Princess Alia Tabbaa (عالية الطباع, born 15 September 1964) is the first wife of Prince Faisal bin Hussein.

She is the daughter of Sayyid Tawfik Al-Tabbaa and Lamia Addem. Her father was a well-known and respected Damascene businessman, and the founder and president of the Royal Jordanian Airlines.

Alia and Faisal have four children together:
- Princess Ayah bint Faisal (born on 11 February 1990)
- Prince Omar bin Faisal (born on 22 October 1993)
- Princess Sara bint Faisal (born on 27 March 1997) (twin of Aisha)
- Princess Aisha bint Faisal (born on 27 March 1997) (twin of Sara)

Alia studied at The Ahliyyah School for Girls, in Amman, Jordan during her school years. She subsequently attended the University of Sussex, where she studied International Relations.

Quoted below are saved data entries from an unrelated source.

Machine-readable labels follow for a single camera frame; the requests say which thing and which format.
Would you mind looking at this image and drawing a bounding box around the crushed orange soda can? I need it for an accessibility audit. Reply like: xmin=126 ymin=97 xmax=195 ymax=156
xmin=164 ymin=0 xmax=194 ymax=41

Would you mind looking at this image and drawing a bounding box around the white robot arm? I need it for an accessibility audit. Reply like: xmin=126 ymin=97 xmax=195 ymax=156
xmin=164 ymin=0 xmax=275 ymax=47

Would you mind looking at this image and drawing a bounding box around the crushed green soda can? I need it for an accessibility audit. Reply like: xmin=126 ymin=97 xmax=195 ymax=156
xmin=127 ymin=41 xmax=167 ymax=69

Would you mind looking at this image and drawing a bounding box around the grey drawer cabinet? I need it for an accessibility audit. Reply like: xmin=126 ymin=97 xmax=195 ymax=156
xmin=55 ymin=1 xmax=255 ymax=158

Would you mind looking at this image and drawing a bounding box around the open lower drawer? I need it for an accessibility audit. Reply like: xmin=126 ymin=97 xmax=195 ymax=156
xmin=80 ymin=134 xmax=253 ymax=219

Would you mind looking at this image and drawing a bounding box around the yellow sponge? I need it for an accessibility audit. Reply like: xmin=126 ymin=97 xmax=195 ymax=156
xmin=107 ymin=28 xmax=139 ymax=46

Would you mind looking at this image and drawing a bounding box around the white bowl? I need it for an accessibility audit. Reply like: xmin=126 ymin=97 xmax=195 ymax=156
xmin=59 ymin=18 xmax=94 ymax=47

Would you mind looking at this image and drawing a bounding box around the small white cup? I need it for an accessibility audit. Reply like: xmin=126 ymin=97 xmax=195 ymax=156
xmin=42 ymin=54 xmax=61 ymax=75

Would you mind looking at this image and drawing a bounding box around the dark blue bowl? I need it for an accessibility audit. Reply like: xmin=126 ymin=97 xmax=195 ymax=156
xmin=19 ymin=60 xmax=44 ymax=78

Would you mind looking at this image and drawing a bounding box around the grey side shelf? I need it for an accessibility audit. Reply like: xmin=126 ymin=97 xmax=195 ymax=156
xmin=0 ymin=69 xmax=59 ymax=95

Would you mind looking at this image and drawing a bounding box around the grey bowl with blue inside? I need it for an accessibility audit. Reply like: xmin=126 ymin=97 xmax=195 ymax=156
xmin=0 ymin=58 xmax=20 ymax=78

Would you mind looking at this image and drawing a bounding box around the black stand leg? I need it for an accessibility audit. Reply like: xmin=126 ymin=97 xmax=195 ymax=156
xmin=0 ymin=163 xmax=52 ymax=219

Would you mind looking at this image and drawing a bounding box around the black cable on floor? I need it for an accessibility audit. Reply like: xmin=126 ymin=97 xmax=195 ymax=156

She is currently the president of the Promise Welfare Society. She is also the president of the Multiple Sclerosis Foundation, and as of 2006 became the president of the Cerebral Palsy Foundation, following Queen Noor of Jordan.

==Honours==
===Foreign honours===
- Spain: Dame Grand Cross of the Royal Order of Isabella the Catholic (26 May 2006).